HOW TO COMPLETE THIS TASK.
Repeat the listing exactly, minus the pictures.

RECORDED DATA.
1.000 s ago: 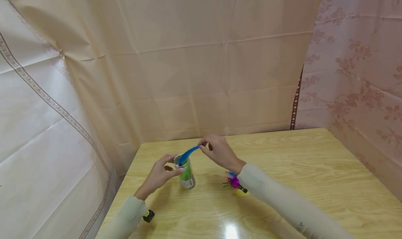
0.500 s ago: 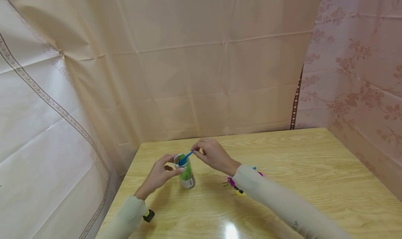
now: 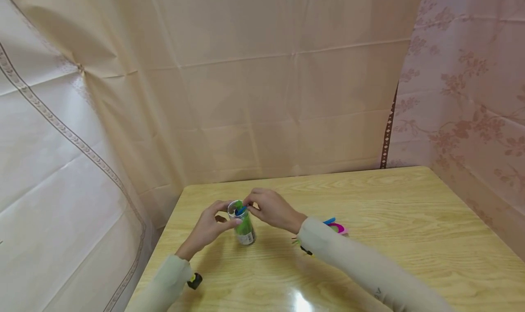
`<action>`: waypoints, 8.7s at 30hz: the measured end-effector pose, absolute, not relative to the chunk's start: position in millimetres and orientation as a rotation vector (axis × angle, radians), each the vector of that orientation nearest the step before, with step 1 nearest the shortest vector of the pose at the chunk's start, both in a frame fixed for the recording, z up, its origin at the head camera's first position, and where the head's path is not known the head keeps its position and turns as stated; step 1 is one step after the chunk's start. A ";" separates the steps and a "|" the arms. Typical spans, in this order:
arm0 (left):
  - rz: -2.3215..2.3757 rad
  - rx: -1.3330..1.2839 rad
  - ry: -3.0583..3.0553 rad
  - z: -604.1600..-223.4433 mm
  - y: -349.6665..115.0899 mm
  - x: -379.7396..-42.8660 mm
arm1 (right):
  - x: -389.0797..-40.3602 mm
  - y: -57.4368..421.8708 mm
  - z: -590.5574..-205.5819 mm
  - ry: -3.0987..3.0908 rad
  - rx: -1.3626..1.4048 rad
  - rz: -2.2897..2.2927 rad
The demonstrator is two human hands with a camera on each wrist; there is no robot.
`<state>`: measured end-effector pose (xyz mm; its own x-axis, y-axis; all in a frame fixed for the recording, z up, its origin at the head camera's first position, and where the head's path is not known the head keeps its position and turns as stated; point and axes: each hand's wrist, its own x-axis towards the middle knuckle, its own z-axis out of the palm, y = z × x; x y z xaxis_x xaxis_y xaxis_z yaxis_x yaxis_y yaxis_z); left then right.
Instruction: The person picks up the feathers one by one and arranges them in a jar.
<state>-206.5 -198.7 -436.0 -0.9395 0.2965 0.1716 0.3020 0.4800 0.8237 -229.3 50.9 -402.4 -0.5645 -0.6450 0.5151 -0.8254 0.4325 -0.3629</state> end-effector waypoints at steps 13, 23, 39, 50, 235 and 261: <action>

EXERCISE OUTPUT.
1.000 s ago: 
0.500 s ago: 
now: 
`<action>`: waypoints, 8.7s at 30hz: the measured end-effector pose, absolute, not relative to the chunk's start: position in millimetres and orientation as a rotation vector (axis × angle, radians), each the vector of that orientation nearest the step before, with step 1 nearest the shortest vector of the pose at the chunk's start, both in a frame fixed for the recording, z up, its origin at the head camera's first position, and where the head's path is not known the head keeps its position and turns as stated; step 1 is one step after the chunk's start. A ";" separates the steps and a "|" the arms. Typical spans, in this order:
arm0 (left):
  - rz: -2.3215..2.3757 rad
  - rx: -1.3330..1.2839 rad
  - ry: -3.0583..3.0553 rad
  - z: -604.1600..-223.4433 mm
  - y: -349.6665..115.0899 mm
  - x: -379.7396..-42.8660 mm
arm1 (right):
  - x: -389.0797..-40.3602 mm
  - y: -57.4368..421.8708 mm
  - z: -590.5574..-205.5819 mm
  - ry: -3.0987..3.0908 rad
  - rx: -1.3626..1.4048 rad
  - rz: -2.2897..2.2927 rad
The demonstrator is two human hands with a camera on each wrist; there is no robot.
`<state>`: measured end-effector pose (xyz mm; its own x-axis, y-axis; all in a frame fixed for the recording, z up, its origin at the head camera's first position, and where the head's path is not known the head keeps its position and turns as stated; point and axes: each hand's wrist, its own x-axis towards the middle knuckle, its own z-axis out of the palm, y = z × x; x y z xaxis_x xaxis_y xaxis_z yaxis_x yaxis_y yaxis_z); left then right.
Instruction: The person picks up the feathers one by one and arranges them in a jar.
<state>-206.5 -198.7 -436.0 -0.9395 0.2965 0.1716 0.3020 0.4800 0.8237 -229.3 50.9 -402.4 -0.5645 -0.6450 0.5151 -0.8254 0.4325 -0.3629</state> end-effector waypoints at steps 13, 23, 39, 50, 235 and 261: <action>

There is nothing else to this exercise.